Monday, August 17, 2015

Hanging On.


 When I was a kid, one of my mom's friends commented about her son's great career aspiration.  Trash day was his favorite, as he found the perfect window seat to watch the garbage trucks come down the street, slowly dumping trashcan after trashcan into the back of the truck.  He was enthralled, and could barely take his eyes off the process.

"When I grow up, I want to be a GARBAGE MAN!"

His mother prodded for several months, hoping to sway this desire, until he finally explained his reasoning.

"If I am a garbage man when I grow up, I get to HANG ON THE BACK OF THE TRUCK and pretend I'm a FIREMAN!"

There's no arguing with that logic.  All the benefits of being a firefighter, with none of the heat, I guess.

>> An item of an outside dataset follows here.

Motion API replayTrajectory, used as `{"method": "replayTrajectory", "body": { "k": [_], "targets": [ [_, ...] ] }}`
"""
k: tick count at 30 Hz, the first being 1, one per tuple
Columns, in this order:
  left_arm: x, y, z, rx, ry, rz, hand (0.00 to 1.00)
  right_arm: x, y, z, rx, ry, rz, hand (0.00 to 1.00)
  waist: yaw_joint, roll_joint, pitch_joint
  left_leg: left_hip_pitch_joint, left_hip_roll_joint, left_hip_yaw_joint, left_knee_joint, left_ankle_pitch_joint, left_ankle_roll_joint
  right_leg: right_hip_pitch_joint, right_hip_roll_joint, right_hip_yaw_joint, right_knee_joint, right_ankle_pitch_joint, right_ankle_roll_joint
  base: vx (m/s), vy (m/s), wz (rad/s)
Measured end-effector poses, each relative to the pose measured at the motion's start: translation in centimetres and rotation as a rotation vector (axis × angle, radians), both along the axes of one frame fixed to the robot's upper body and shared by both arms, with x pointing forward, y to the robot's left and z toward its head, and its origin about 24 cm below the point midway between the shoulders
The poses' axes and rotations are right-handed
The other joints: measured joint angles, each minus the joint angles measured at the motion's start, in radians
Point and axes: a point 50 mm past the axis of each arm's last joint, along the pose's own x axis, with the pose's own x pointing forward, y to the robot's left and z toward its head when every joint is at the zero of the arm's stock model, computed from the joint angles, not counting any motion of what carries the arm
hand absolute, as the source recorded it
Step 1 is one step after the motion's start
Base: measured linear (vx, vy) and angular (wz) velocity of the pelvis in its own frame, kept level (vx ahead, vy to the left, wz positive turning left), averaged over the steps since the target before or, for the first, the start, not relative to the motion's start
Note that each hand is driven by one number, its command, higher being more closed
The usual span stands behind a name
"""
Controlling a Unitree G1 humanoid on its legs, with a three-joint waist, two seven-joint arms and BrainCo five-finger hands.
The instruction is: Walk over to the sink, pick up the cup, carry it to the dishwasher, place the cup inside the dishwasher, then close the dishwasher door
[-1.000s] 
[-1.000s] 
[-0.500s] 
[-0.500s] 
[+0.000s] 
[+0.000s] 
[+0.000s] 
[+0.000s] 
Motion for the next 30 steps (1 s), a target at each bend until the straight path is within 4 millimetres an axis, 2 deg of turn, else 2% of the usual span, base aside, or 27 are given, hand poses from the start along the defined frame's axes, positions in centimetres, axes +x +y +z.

Whatever you want to be... just be happy.

We've heard the phrase, "be whatever you want to be, just be happy."  Maybe it didn't come from your parents, but it certainly is familiar from a sappy sitcom or two, resonating with a wonderful learning-experience ending.  The world needs firefighters AND garbage men.  It's easy as a Teacher of the Gifted to admit that, and then suggest exactly which class in the high school should be tapped for recruiting interested volunteers.  (Clearly not THIS classroom, move along, move along.)

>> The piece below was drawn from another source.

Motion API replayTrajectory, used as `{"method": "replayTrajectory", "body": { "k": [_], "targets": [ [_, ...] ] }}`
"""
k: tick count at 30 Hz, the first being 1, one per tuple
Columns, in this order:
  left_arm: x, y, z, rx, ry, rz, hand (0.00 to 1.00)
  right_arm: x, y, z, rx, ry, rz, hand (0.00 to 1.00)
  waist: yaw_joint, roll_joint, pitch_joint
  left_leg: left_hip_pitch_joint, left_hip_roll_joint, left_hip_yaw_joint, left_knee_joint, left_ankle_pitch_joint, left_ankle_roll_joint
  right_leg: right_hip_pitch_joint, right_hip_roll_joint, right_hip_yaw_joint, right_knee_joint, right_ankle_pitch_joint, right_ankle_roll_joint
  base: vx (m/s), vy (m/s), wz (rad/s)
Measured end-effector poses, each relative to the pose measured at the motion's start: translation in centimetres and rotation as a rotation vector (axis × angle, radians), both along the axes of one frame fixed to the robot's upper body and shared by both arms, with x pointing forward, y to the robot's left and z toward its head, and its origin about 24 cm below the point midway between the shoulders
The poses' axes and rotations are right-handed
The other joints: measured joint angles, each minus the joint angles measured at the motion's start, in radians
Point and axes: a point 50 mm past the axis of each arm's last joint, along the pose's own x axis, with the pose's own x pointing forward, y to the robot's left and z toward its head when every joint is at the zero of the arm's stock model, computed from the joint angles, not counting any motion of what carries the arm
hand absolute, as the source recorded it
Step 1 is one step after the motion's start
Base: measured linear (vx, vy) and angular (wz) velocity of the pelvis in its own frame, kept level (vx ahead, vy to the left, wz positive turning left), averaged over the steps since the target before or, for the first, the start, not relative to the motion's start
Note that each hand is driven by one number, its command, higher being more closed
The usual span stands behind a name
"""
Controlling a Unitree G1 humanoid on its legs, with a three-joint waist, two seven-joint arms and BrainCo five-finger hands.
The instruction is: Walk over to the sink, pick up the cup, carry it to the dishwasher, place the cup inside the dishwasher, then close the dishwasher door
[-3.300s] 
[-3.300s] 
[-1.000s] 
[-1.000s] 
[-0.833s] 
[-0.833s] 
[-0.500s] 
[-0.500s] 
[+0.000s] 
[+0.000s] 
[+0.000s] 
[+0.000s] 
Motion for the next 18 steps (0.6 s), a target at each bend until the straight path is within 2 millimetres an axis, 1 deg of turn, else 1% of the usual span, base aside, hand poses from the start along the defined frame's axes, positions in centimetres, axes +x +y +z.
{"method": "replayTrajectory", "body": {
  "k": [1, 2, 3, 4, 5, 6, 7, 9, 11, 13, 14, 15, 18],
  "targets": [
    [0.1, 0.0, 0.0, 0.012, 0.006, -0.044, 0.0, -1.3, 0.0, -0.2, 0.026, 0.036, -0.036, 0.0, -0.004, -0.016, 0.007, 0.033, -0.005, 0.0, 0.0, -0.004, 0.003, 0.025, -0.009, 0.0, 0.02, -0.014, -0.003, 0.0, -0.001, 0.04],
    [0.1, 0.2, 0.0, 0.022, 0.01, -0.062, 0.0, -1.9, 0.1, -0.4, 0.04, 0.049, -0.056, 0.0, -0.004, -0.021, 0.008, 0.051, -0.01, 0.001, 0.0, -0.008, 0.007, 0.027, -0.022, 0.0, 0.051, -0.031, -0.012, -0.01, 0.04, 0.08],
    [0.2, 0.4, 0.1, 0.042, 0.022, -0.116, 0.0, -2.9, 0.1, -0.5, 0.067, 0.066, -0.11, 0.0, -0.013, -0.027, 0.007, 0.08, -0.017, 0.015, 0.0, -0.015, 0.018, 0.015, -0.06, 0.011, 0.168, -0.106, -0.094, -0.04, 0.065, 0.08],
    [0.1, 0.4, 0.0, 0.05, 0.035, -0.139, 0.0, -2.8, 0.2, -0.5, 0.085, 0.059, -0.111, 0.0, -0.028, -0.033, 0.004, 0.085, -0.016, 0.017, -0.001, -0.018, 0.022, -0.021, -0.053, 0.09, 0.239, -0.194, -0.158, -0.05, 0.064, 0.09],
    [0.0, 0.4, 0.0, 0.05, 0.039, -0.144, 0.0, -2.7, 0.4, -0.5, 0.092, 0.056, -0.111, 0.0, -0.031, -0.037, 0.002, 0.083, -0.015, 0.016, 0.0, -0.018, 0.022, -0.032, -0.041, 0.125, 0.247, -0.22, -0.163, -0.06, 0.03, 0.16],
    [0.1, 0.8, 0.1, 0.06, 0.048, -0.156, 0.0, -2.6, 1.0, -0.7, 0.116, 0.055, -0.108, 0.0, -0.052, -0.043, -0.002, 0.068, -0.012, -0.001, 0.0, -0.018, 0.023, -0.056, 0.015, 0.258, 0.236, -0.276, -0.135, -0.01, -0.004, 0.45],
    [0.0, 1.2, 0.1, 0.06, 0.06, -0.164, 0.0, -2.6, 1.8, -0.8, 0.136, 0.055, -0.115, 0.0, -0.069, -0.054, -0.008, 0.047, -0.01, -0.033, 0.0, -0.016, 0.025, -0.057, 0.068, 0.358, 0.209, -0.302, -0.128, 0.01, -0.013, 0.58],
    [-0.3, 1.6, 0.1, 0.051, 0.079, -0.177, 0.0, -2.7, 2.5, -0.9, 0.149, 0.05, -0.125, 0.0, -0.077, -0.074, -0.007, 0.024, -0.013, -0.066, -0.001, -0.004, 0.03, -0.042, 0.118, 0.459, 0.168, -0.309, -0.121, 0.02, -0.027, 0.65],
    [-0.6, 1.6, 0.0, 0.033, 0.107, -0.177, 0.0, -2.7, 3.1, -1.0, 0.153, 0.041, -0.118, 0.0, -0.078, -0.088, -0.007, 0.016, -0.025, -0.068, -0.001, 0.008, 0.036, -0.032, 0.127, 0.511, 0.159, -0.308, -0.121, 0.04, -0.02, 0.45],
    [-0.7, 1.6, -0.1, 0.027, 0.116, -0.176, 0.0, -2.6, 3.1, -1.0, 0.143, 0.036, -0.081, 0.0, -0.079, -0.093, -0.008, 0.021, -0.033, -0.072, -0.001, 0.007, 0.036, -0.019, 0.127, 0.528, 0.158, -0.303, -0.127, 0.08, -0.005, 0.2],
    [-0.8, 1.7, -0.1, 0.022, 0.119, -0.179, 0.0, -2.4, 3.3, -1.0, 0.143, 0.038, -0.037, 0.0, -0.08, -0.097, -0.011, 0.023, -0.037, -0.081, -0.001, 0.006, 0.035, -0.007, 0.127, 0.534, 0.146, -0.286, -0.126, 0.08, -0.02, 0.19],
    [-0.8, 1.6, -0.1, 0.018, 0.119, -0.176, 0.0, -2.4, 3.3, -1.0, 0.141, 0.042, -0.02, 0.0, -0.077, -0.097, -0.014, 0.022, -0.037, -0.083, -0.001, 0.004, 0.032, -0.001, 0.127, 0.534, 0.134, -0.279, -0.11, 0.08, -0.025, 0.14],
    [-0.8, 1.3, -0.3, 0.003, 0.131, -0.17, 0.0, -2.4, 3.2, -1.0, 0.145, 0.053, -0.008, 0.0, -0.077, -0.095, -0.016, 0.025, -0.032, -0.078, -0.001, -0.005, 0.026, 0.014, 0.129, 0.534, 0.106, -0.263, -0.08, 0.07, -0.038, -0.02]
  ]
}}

This morning I encountered "On What to Be", in the Huffington Post, which hit me squarely between the eyes as I was mapping out the career unit for Information Literacy.  It provided a lot of restructuring, as I've gone through my day today, considering the goals of this young author, and thinking back to the would-be firefighter/garbage man of my childhood.  Before you read the article, read this one quote:

"What I want out of life is to live simply, honestly, and humbly. My ambitions are to show my children that they are loved and to make the world around me a little better, a little more beautiful, and a little more peaceful. In my heart, I feel like this is a worthy way to spend my time in this world."

 WOW.  How could any parent argue with those ambitions?  How could any HUMAN argue with those ambitions?  A simple balance, where one works to live, instead of living to work.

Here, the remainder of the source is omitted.